Verbatim, and with nothing else, reproduce the data below from its first line through the line containing "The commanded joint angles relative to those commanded".

═════ Data under study

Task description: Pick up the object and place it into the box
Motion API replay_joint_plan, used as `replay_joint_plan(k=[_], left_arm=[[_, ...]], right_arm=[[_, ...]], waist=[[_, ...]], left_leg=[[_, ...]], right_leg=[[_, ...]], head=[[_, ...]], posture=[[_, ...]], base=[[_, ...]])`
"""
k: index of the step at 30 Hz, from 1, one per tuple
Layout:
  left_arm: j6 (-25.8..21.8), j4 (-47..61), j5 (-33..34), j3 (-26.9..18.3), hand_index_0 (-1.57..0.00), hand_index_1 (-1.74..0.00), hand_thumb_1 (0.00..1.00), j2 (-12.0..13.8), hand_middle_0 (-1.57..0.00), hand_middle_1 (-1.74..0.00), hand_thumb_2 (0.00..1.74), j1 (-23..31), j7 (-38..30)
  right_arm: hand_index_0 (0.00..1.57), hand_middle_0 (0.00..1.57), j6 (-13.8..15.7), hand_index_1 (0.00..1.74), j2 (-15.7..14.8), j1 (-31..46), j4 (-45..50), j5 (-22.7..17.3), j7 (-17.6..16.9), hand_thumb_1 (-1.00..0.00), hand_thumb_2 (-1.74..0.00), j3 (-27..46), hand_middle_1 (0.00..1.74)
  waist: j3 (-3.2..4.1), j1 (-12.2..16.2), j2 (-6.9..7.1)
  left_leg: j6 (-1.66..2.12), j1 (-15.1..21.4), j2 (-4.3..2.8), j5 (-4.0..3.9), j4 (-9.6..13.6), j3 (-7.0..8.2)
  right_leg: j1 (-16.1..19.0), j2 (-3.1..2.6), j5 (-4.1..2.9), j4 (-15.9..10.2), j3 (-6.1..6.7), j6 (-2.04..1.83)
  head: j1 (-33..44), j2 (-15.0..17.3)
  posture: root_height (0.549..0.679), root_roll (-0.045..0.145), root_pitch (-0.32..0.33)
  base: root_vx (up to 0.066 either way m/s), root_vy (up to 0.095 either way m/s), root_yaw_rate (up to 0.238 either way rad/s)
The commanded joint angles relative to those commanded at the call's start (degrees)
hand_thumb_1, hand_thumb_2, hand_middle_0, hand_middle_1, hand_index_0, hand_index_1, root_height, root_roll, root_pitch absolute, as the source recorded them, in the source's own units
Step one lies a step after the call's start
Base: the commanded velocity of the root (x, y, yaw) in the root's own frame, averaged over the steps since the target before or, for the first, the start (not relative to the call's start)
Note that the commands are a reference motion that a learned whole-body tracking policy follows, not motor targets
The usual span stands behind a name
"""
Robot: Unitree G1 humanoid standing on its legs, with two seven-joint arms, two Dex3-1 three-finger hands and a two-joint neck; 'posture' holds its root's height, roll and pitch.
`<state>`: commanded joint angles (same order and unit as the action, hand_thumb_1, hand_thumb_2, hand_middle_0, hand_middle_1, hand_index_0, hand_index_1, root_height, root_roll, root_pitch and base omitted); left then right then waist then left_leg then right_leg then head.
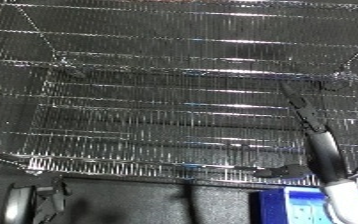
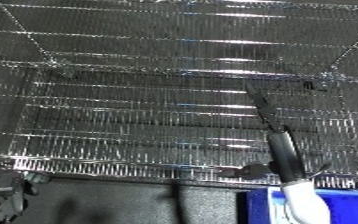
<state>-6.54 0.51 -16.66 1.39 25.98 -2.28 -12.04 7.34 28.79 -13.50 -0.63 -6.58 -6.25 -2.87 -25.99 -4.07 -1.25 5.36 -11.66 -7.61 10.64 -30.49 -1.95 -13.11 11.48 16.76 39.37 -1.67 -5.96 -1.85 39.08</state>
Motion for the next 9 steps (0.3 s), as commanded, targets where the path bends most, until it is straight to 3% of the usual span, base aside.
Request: replay_joint_plan(k=[9], left_arm=[[0.1, 0.5, 1.9, 0.2, -1.57, -1.74, 1.0, 1.4, -1.57, -1.74, 1.74, -1.4, 0.8]], right_arm=[[0.0, 0.0, -0.2, 0.0, 1.6, 0.3, 0.6, 3.3, -0.2, 0.0, 0.0, 0.7, 0.0]], waist=[[-0.07, 0.6, -0.41]], left_leg=[[-0.04, -0.1, 0.12, 0.23, 0.0, 0.36]], right_leg=[[-0.7, 0.19, 0.01, 0.0, 0.54, -0.26]], head=[[-0.5, 0.6]], posture=[[0.646, 0.048, -0.094]], base=[[0.005, 0.028, -0.021]])
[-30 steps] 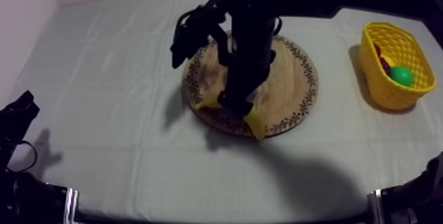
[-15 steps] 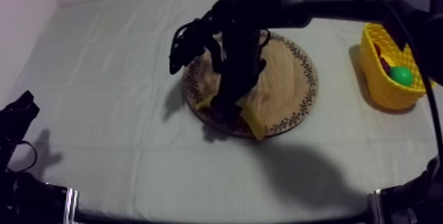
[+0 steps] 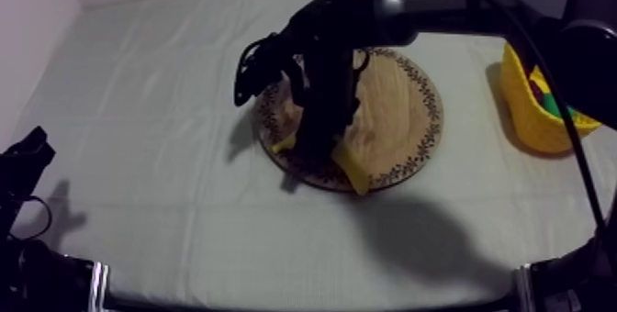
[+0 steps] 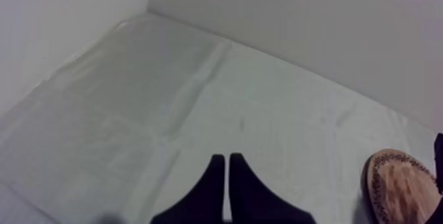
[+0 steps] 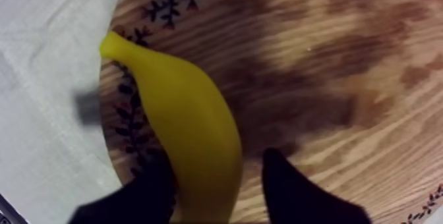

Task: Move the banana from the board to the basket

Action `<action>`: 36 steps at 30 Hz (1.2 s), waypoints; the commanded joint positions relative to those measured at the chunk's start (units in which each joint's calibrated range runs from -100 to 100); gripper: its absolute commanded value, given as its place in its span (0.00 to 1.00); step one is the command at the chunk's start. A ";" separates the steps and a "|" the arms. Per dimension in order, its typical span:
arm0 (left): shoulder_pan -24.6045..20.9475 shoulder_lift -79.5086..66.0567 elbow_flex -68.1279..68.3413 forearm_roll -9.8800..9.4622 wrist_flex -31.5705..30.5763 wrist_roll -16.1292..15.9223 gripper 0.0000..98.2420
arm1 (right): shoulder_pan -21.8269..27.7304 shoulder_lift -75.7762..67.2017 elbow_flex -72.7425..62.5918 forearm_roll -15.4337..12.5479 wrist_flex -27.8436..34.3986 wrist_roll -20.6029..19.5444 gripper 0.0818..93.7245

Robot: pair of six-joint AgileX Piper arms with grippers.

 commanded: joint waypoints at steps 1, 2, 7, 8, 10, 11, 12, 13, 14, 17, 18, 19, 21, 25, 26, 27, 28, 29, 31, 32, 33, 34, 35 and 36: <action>-0.02 0.02 0.03 -0.01 0.00 -0.01 0.00 | 0.08 0.10 0.00 0.05 -0.17 0.13 0.30; -0.02 0.02 0.03 -0.01 0.00 -0.01 0.00 | 0.12 0.08 -0.01 0.04 -0.21 0.12 0.28; -0.02 0.02 0.03 -0.01 0.00 -0.01 0.00 | 0.17 -0.86 0.48 0.06 -0.32 -0.02 0.20; -0.02 0.02 0.03 -0.01 0.00 -0.01 0.00 | 0.15 -1.23 0.66 0.07 -0.33 -0.05 0.19; -0.02 0.02 0.03 -0.01 0.00 -0.01 0.00 | 0.12 -2.21 0.97 0.11 -0.29 -0.08 0.18; -0.02 0.02 0.03 -0.01 0.00 -0.01 0.00 | 0.10 -2.84 1.11 0.12 -0.24 -0.09 0.18; -0.02 0.02 0.03 -0.01 0.00 -0.01 0.00 | 0.08 -3.53 1.23 0.14 -0.16 -0.10 0.18; -0.02 0.02 0.03 -0.01 0.00 -0.01 0.00 | 0.05 -4.32 1.39 0.18 -0.05 -0.10 0.18; -0.02 0.02 0.03 -0.01 0.00 -0.01 0.00 | 0.01 -5.18 1.53 0.24 0.05 -0.10 0.18; -0.02 0.02 0.03 -0.01 0.00 -0.01 0.00 | -0.22 -8.20 1.88 0.47 0.56 -0.01 0.19; -0.02 0.02 0.03 -0.01 0.00 -0.01 0.00 | -0.30 -9.29 1.98 0.55 0.84 0.08 0.19; -0.02 0.02 0.03 -0.01 0.00 -0.01 0.00 | -0.38 -10.47 2.05 0.63 1.13 0.15 0.19; -0.02 0.02 0.03 -0.01 0.00 -0.01 0.00 | -0.47 -12.83 2.13 0.78 1.70 0.33 0.19; -0.02 0.02 0.03 -0.01 0.00 -0.01 0.00 | -0.54 -17.25 2.18 1.02 3.28 0.66 0.19; -0.02 0.02 0.03 -0.01 0.00 -0.01 0.00 | -0.52 -18.25 2.12 1.05 3.83 0.74 0.19; -0.02 0.02 0.03 -0.01 0.00 -0.01 0.00 | -0.47 -19.24 1.91 1.07 4.43 0.85 0.19; -0.02 0.02 0.03 -0.01 0.00 -0.01 0.00 | -0.40 -20.20 1.60 1.09 5.07 0.97 0.19; -0.02 0.02 0.03 -0.01 0.00 -0.01 0.00 | -0.31 -21.13 1.15 1.09 5.71 1.12 0.19; -0.02 0.02 0.03 -0.01 0.00 -0.01 0.00 | -0.10 -22.97 0.00 1.06 7.00 1.43 0.20; -0.02 0.02 0.03 -0.01 0.00 -0.01 0.00 | -0.01 -23.86 -0.71 1.05 7.67 1.60 0.20; -0.02 0.02 0.03 -0.01 0.00 -0.01 0.00 | 0.05 -24.71 -1.47 1.04 8.35 1.77 0.20; -0.02 0.02 0.03 -0.01 0.00 -0.01 0.00 | 0.08 -25.49 -2.30 1.04 9.10 1.96 0.20; -0.02 0.02 0.03 -0.01 0.00 -0.01 0.00 | 0.02 -26.18 -3.19 1.06 9.94 2.10 0.20; -0.02 0.02 0.03 -0.01 0.00 -0.01 0.00 | -0.06 -26.80 -4.04 1.10 10.84 2.21 0.20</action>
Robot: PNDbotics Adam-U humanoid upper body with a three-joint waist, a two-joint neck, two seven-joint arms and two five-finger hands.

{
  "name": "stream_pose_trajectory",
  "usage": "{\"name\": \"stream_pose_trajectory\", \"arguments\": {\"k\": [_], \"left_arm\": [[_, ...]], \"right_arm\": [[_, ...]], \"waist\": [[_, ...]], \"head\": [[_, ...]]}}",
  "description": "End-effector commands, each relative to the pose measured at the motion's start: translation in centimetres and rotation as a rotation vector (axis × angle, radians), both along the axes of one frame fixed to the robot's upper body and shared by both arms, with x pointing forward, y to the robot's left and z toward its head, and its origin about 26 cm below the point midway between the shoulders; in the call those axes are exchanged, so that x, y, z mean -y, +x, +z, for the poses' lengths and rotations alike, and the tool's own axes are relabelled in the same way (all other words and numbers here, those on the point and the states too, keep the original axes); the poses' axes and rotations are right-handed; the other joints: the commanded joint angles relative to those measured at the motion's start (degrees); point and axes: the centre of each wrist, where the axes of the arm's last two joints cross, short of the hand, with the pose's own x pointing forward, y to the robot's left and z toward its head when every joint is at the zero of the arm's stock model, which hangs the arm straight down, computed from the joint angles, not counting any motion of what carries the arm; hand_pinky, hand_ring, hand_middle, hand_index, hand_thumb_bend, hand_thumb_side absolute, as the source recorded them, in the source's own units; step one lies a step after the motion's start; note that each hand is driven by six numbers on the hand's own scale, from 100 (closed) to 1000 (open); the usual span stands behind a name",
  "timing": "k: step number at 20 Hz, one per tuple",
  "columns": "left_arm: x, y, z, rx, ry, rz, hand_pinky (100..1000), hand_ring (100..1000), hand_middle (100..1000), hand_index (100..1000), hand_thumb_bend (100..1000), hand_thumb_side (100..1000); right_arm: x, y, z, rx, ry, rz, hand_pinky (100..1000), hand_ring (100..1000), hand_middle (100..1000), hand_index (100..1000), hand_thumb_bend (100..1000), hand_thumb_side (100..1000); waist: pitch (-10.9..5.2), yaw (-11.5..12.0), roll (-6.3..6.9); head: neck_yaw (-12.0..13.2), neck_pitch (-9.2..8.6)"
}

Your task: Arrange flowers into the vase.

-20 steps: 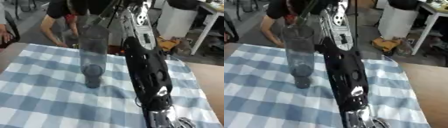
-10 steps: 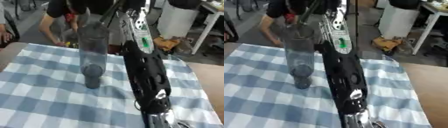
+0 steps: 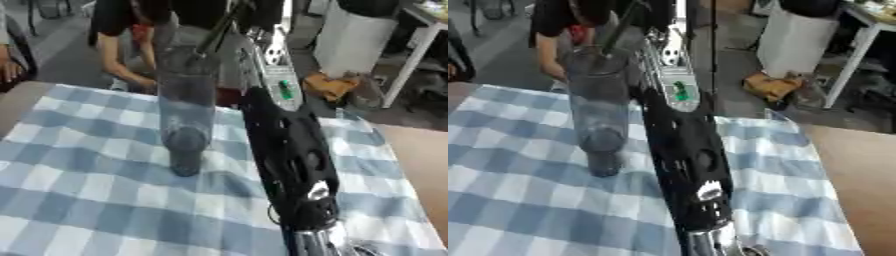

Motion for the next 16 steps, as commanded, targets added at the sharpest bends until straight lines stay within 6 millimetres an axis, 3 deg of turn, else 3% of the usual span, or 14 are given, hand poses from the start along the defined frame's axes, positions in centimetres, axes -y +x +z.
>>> {"name": "stream_pose_trajectory", "arguments": {"k": [1, 16], "left_arm": [[-0.1, -0.2, 0.8, 0.031, 0.027, -0.001, 512, 606, 497, 870, 100, 895], [-0.3, -0.2, 0.7, 0.020, 0.032, 0.005, 512, 605, 497, 870, 100, 896]], "right_arm": [[-0.2, -0.5, 1.4, 0.043, -0.021, -0.014, 100, 100, 100, 100, 100, 798], [0.7, 0.9, 1.3, -0.029, -0.122, -0.084, 100, 100, 100, 100, 100, 807]], "waist": [[-1.04, 0.11, 0.45], [-1.32, 0.01, -0.41]], "head": [[-0.25, -0.96], [-0.69, -0.64]]}}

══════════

## Task solution
Task description: Pick up the object and place it into the box
Motion API replay_joint_plan, used as `replay_joint_plan(k=[_], left_arm=[[_, ...]], right_arm=[[_, ...]], waist=[[_, ...]], left_leg=[[_, ...]], right_leg=[[_, ...]], head=[[_, ...]], posture=[[_, ...]], base=[[_, ...]])`
"""
k: index of the step at 30 Hz, from 1, one per tuple
Layout:
  left_arm: j6 (-25.8..21.8), j4 (-47..61), j5 (-33..34), j3 (-26.9..18.3), hand_index_0 (-1.57..0.00), hand_index_1 (-1.74..0.00), hand_thumb_1 (0.00..1.00), j2 (-12.0..13.8), hand_middle_0 (-1.57..0.00), hand_middle_1 (-1.74..0.00), hand_thumb_2 (0.00..1.74), j1 (-23..31), j7 (-38..30)
  right_arm: hand_index_0 (0.00..1.57), hand_middle_0 (0.00..1.57), j6 (-13.8..15.7), hand_index_1 (0.00..1.74), j2 (-15.7..14.8), j1 (-31..46), j4 (-45..50), j5 (-22.7..17.3), j7 (-17.6..16.9), hand_thumb_1 (-1.00..0.00), hand_thumb_2 (-1.74..0.00), j3 (-27..46), hand_middle_1 (0.00..1.74)
  waist: j3 (-3.2..4.1), j1 (-12.2..16.2), j2 (-6.9..7.1)
  left_leg: j6 (-1.66..2.12), j1 (-15.1..21.4), j2 (-4.3..2.8), j5 (-4.0..3.9), j4 (-9.6..13.6), j3 (-7.0..8.2)
  right_leg: j1 (-16.1..19.0), j2 (-3.1..2.6), j5 (-4.1..2.9), j4 (-15.9..10.2), j3 (-6.1..6.7), j6 (-2.04..1.83)
  head: j1 (-33..44), j2 (-15.0..17.3)
  posture: root_height (0.549..0.679), root_roll (-0.045..0.145), root_pitch (-0.32..0.33)
  base: root_vx (up to 0.066 either way m/s), root_vy (up to 0.095 either way m/s), root_yaw_rate (up to 0.238 either way rad/s)
The commanded joint angles relative to those commanded at the call's start (degrees)

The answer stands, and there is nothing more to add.